Reasons for judgement were released today (Mainstream Canada v. Staniford) by the BC Supreme Court, Vancouver Registry, dealing with the costs consequences following the underlying trial.
Ultimately the Plaintiff’s defamation claim against the Defendant was dismissed.  The Defendant would ordinarily be awarded his costs and disbursements under the BC Supreme Court’s ‘loser pays’ system.   Madam Justice Adair refused to follow this ordinary course, however, finding that the Defendant’s conduct during the trial was ‘deserving of rebuke‘ and ultimately stripped him of 75% of the costs he otherwise would be entitled to.  In doing so the Court provided the following reasons:
 [5]             The general rule is stated in Rule 14-1(9) of the Supreme Court Civil Rules:  “costs of a proceeding must be awarded to the successful party unless the court otherwise orders.”  Thus, Rule 14-1(9) continues to confirm the residual discretion of the court to deny, on a principled basis, a successful party the costs to which it would otherwise be entitled:  see LeClair v. Mibrella Inc., 2011 BCSC 533 (“LeClair”), at para. 9.  Where the successful party has engaged in misconduct, the outcome of the litigation is irrelevant, and the court has the power to deprive the successful party of costs…
8]             The discretion conveyed to a judge under Rule 14-1(9) is extremely broad:  see LeClair, at para. 30…
[12]         I described some of Mr.
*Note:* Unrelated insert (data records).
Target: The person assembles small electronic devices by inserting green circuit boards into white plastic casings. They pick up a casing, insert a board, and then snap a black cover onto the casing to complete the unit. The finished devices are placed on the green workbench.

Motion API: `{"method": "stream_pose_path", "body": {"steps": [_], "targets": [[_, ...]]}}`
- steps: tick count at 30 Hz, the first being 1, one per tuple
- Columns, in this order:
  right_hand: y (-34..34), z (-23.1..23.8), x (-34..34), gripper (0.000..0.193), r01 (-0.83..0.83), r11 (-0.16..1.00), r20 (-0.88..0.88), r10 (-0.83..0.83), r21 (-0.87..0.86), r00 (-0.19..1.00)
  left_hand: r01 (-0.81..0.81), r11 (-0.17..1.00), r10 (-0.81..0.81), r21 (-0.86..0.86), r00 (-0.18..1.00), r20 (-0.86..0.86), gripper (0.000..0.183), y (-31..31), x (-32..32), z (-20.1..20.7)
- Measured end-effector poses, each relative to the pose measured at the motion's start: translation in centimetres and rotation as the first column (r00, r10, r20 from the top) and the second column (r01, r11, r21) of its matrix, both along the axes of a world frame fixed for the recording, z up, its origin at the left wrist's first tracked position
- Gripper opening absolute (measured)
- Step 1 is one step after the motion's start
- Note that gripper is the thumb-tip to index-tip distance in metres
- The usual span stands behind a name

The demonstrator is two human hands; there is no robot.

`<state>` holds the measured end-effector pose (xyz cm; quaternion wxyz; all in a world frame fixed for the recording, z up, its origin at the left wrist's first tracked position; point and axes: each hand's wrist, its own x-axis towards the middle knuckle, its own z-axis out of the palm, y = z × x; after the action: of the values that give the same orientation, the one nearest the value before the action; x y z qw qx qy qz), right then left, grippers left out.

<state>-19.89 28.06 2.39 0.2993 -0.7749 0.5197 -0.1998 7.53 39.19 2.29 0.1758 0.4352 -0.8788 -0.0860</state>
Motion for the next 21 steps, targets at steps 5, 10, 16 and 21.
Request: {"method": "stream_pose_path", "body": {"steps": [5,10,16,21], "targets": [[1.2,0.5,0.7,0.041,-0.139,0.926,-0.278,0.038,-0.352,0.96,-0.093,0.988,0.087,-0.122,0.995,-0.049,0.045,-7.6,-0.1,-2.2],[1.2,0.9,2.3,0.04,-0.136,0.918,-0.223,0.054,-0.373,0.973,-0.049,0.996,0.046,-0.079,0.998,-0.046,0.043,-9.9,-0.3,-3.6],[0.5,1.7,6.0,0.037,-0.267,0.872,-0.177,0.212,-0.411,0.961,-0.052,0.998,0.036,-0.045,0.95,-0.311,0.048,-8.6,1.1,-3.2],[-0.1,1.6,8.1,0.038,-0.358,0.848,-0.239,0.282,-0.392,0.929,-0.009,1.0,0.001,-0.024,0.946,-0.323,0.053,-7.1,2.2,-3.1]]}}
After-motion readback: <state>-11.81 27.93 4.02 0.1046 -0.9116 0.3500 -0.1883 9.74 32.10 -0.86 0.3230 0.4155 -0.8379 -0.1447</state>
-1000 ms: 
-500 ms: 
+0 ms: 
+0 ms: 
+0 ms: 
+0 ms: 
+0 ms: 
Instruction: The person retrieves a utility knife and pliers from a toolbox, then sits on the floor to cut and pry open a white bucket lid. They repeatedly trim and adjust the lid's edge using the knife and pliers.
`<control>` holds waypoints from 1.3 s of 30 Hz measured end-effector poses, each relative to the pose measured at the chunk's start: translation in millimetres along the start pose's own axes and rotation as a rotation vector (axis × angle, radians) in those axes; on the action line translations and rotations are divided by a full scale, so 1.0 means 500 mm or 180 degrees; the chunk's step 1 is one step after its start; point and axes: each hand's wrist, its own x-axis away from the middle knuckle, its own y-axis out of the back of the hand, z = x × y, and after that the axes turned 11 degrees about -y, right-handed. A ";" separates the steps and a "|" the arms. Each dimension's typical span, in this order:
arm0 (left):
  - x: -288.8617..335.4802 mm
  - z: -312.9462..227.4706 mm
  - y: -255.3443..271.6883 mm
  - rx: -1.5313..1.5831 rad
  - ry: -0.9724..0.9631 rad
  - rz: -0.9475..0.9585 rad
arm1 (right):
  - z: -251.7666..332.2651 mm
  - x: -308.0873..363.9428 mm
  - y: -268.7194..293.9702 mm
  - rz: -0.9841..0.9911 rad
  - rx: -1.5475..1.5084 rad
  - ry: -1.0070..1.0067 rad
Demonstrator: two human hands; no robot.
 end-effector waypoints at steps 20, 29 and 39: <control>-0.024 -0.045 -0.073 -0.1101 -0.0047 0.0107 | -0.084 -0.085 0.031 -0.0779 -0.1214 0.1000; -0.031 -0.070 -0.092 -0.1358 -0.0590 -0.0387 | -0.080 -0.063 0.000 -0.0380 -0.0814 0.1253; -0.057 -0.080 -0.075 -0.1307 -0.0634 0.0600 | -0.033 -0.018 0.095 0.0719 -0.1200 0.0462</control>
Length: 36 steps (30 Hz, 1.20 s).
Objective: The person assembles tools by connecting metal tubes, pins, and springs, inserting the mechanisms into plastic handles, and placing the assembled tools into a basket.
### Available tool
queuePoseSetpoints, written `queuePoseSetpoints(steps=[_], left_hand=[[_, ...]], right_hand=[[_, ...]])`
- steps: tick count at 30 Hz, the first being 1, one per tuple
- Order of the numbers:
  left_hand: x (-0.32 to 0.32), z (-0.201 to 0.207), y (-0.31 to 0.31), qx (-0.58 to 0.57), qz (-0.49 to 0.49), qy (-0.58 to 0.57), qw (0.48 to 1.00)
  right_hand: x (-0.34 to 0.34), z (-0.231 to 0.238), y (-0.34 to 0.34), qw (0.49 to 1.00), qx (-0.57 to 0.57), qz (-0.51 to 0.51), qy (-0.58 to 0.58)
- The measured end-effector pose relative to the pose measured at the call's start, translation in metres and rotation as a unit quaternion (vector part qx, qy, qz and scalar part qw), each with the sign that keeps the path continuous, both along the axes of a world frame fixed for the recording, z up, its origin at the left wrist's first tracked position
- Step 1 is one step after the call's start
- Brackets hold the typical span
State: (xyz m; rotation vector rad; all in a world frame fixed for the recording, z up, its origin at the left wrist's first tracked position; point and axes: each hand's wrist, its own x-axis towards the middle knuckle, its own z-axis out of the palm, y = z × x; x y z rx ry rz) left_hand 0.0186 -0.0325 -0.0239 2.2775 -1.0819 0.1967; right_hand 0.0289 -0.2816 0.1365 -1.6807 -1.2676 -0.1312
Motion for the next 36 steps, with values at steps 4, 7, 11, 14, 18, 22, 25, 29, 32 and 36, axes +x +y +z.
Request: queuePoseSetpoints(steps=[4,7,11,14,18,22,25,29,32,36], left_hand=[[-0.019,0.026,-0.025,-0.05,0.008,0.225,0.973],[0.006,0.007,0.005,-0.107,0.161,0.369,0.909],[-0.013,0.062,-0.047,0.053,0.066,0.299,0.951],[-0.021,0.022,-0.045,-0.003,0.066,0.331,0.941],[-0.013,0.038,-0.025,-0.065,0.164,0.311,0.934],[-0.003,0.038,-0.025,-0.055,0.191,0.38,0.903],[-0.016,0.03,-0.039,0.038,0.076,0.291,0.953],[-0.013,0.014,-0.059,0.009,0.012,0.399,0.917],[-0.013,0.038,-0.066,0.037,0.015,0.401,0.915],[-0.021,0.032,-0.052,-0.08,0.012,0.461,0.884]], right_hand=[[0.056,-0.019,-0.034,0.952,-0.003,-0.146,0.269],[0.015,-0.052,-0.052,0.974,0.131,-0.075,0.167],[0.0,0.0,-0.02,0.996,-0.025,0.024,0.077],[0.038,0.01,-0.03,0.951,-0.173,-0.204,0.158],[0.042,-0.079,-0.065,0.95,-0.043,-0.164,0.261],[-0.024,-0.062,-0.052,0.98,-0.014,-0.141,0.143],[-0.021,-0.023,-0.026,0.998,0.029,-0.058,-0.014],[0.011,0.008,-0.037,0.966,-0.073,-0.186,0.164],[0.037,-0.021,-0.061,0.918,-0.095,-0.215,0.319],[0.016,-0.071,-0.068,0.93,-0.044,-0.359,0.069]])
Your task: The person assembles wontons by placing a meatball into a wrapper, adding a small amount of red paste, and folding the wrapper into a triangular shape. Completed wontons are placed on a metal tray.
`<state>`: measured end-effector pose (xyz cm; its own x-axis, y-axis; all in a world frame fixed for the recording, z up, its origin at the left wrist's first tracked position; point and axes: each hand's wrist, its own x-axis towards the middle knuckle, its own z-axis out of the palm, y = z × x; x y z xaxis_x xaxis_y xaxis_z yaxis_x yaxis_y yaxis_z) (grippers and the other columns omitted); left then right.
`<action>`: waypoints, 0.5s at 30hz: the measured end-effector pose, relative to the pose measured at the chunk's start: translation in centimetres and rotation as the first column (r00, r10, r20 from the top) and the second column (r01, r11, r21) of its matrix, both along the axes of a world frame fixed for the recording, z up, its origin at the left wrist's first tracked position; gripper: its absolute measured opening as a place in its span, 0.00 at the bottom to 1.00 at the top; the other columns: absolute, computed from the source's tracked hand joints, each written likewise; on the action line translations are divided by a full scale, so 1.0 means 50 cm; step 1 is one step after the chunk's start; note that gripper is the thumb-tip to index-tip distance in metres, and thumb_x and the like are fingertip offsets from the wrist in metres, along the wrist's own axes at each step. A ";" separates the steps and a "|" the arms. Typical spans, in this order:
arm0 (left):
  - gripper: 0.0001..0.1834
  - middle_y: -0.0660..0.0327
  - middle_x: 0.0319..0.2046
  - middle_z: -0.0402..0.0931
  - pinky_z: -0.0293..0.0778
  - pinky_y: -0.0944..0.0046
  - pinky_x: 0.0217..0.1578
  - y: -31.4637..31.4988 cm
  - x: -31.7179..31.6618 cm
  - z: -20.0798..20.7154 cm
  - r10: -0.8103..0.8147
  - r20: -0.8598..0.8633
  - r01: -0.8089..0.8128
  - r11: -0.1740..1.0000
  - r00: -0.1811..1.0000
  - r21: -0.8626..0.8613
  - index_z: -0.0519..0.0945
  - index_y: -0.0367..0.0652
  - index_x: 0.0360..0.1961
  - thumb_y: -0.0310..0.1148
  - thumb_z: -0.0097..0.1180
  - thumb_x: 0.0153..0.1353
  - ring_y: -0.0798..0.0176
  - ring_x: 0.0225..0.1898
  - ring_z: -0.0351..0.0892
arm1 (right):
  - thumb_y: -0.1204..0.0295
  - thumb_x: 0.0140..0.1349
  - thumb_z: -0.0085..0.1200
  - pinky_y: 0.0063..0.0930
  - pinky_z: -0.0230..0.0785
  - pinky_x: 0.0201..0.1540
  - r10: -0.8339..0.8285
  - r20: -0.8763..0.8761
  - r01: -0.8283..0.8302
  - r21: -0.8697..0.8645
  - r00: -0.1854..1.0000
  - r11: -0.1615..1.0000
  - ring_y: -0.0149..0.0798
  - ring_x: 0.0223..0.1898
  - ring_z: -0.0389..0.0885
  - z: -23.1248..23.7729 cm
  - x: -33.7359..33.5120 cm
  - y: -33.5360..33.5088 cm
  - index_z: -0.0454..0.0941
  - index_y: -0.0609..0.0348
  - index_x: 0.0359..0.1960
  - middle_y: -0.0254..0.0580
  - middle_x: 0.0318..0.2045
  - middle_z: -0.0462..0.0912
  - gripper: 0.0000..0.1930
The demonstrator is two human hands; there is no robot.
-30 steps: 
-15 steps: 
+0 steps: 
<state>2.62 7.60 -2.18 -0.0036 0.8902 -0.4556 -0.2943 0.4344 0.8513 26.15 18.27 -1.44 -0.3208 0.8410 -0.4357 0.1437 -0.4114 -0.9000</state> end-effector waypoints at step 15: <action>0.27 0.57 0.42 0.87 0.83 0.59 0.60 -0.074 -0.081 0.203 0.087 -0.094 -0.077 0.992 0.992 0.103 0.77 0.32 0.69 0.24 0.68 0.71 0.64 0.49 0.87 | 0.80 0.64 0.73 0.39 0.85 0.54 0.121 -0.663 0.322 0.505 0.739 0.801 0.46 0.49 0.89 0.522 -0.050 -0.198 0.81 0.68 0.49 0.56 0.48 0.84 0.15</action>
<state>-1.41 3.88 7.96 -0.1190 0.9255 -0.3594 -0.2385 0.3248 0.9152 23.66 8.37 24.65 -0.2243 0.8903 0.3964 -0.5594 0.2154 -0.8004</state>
Staniford’s conduct in my Reasons for Judgment as follows, at paras. 88-92:
[88]      . . . During the trial, Mr. Staniford relaunched the GAAIA website, this time using a service provider outside of Canada.  During his cross-examination, Mr. Staniford proclaimed that he would not be stopped by an injunction pronounced in this action.
[89]      Shortly before the trial, and after the witness lists had been exchanged, Mr. Staniford accused the Ahousaht First Nation of accepting “blood money” from Cermaq in one of his Facebook postings. 
[90]      Mr. Staniford looked on the trial as an opportunity to get his message out, and he did not hold back.  For example, in Internet postings during the trial, Mr. Staniford demeaned and mocked the physical appearance of three of Mainstream’s witnesses, Mary Ellen Walling, Leanne Brunt and Dr. Gallo.  Mr. Wotherspoon brought the comments concerning Ms. Walling and Ms. Brunt to my attention when court was convened the morning of January 26, 2012.  The matter was discussed in court and was framed (appropriately) as an issue of Mr. Staniford victimizing Mainstream’s witnesses by his insulting comments.  Mr. Staniford was present during the discussion.  Despite that, Mr. Staniford then repeated his comments about Ms. Walling and Ms. Brunt outside court for an interview that was published on YouTube.
[91]      During his testimony, Mr. Staniford attempted to justify his comments about Ms. Walling and Ms. Brunt as being “very complimentary,” and said he thought Ms. Walling should be “flattered” at being labelled a “fat-bottomed girl.”  The notion that Mr. Staniford would ever pay a sincere compliment to Ms. Walling is, itself, laughable and entirely unbelievable. 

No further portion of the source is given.